Remove certain lines from file based on start of line except beginning and ending

nwalsh88 · February 20, 2013, 5:08am

Hi, I have multiple large files which consist of the below format:

I am trying to write an awk or sed script to remove all occurrences of the 00 record except the first and remove all of the 80 records except the last one.

Any help would be greatly appreciated.

pamu · February 20, 2013, 5:31am

Is this what you want...?

awk 'NR==1
s=0
NR>1 && !/^00/
/^00/{s=1}
END{if(s){print}}' file

nwalsh88 · February 20, 2013, 5:40am

Thanks for your reply.

Yes that is along the lines of what i need.

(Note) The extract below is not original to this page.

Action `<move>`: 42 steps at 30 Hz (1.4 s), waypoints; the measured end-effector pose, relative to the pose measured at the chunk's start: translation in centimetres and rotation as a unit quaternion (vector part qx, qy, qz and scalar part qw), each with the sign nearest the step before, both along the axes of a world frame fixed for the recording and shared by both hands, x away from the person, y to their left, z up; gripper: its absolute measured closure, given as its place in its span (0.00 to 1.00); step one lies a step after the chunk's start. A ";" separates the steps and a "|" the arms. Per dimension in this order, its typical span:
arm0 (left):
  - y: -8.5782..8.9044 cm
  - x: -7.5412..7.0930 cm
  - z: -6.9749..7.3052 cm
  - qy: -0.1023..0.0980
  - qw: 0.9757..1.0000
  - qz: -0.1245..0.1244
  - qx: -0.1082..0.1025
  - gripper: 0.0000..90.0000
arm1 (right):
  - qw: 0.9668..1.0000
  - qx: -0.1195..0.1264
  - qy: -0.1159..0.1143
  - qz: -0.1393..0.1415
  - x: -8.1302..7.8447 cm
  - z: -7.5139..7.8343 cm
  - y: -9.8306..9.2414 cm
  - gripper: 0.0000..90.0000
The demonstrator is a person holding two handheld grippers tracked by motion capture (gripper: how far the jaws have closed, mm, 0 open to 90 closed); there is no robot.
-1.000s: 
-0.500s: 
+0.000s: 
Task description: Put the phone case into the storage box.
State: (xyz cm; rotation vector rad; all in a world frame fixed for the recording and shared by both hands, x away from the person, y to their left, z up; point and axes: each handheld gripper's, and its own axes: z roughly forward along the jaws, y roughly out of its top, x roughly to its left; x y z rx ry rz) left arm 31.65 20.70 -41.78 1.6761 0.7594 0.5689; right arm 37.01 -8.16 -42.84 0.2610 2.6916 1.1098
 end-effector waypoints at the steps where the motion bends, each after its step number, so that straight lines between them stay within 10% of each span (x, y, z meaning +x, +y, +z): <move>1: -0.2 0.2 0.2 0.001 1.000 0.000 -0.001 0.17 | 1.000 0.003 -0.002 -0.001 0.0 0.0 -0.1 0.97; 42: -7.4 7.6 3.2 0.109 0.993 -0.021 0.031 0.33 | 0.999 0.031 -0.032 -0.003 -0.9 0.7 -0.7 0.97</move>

That script removes the 00 records except the 1st

I also need it to remove all the 80 records but leave the last one as it is.

Any ideas....?

pamu · February 20, 2013, 6:22am

Forgot to add this condition..

try

awk 'NR==1
s=0
NR>1 && !/^00|^80/
/^80/{s=1}
END{if(s){print}}' file

nwalsh88 · February 20, 2013, 6:29am

It's getting there now

That edit to the script removes all the 80 records including the last one.

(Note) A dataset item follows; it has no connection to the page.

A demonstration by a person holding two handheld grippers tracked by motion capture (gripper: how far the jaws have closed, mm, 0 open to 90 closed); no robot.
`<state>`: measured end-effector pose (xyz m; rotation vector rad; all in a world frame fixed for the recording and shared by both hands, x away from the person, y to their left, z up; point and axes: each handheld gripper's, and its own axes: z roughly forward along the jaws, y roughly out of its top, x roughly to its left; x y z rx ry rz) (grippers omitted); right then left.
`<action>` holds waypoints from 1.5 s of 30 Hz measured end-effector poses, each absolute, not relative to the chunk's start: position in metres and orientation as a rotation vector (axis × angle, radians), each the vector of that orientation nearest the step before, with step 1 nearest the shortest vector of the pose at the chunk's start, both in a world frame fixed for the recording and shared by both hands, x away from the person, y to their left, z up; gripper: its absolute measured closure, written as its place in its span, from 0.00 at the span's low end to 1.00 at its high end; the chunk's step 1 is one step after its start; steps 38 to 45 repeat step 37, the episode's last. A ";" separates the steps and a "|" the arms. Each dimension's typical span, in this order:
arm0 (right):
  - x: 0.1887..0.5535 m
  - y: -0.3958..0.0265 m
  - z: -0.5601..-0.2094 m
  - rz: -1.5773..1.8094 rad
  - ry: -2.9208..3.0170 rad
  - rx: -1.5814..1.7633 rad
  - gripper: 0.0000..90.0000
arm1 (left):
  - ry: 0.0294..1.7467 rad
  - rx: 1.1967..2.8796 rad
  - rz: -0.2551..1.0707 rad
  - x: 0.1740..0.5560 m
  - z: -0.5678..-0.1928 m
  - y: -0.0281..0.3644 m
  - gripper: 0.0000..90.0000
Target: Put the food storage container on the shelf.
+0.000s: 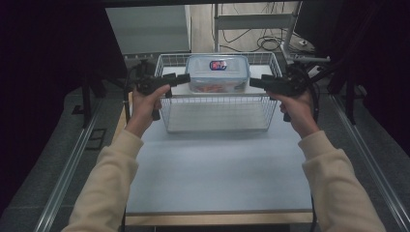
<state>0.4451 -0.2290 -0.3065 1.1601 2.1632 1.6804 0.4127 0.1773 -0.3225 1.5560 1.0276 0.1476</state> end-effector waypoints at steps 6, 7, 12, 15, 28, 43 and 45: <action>0.407 -0.234 -0.330 1.647 2.236 1.048 0.31 | 1.001 1.658 0.238 0.361 -0.348 0.175 0.21; 0.401 -0.235 -0.335 1.653 2.243 1.029 0.31 | 0.991 1.657 0.235 0.353 -0.353 0.175 0.21; 0.374 -0.242 -0.359 1.650 2.293 0.980 0.30 | 0.953 1.644 0.127 0.321 -0.382 0.174 0.21; 0.363 -0.245 -0.371 1.625 2.310 0.960 0.30 | 0.943 1.659 0.126 0.309 -0.393 0.171 0.22; 0.328 -0.252 -0.449 1.570 2.434 0.975 0.29 | 0.948 1.749 0.106 0.273 -0.453 0.158 0.24; 0.322 -0.256 -0.451 1.632 2.356 0.949 0.23 | 0.943 1.768 0.080 0.277 -0.461 0.157 0.23; 0.322 -0.256 -0.451 1.632 2.356 0.949 0.23 | 0.943 1.768 0.080 0.277 -0.461 0.157 0.23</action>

How could i get it to leave the last 80 record there??

pamu · February 20, 2013, 6:38am

Try now

awk '!s && /00/{s=1;print}
/80/ && a{K=$0;for(i=1;i<=a;i++){print X};a=0}
!/^00|80/{X[++a]=$0}
END{if(K){print K}
for(i=1;i<=a;i++){print X}
}' file

nwalsh88 · February 20, 2013, 6:50am

Same again pamu

Everything is perfect apart from the final line of the file which should be the 80 record but is the 70 record

pamu · February 20, 2013, 7:02am

Please check below

1) I am assuming we need to print only first occurrence of a 00 entry and remove remaining all.
2) Remove all instances of an entry starting with 80 except last one
3) Keep other entries as it is.

check..

$ cat file
00..................
06..................
06..................
06..................
06..................
70..................
80..................
00..................
06..................
06..................
06..................
06..................
70..................
80..................
00..................
06..................
06..................
06..................
06..................
70..................
80..................

$ awk '!s && /00/{s=1;print}
/80/ && a{K=$0;for(i=1;i<=a;i++){print X};a=0}
!/^00|80/{X[++a]=$0}
END{if(K){print K}
for(i=1;i<=a;i++){print X}
}' file

00..................
06..................
06..................
06..................
06..................
70..................
06..................
06..................
06..................
06..................
70..................
06..................
06..................
06..................
06..................
70..................
80..................

Please let me know if i need to correct anything..

pamu

---------- Post updated at 05:32 PM ---------- Previous update was at 05:29 PM ----------

For more harder input

$ cat file
06..................
00..................
06..................
06..................
06..................
06..................
70..................
80..................
00..................
06..................
06..................
06..................
06..................
70..................
80..................
00..................
06..................
06..................
06..................
06..................
70..................
80..................
06..................

$ awk '!s && /00/{for(i=1;i<=a;i++){print X};s=1;a=0;print}
/80/ && a{K=$0;for(i=1;i<=a;i++){print X};a=0}
!/^00|80/{X[++a]=$0}
END{if(K){print K}
for(i=1;i<=a;i++){print X}
}' file

06..................
00..................
06..................
06..................
06..................
06..................
70..................
06..................
06..................
06..................
06..................
70..................
06..................
06..................
06..................
06..................
70..................
80..................
06..................

drl · February 20, 2013, 9:04am

Hi.

An alternative awk solution:

#!/usr/bin/env bash

# @(#) s1	Demonstrate filter for first and last matches.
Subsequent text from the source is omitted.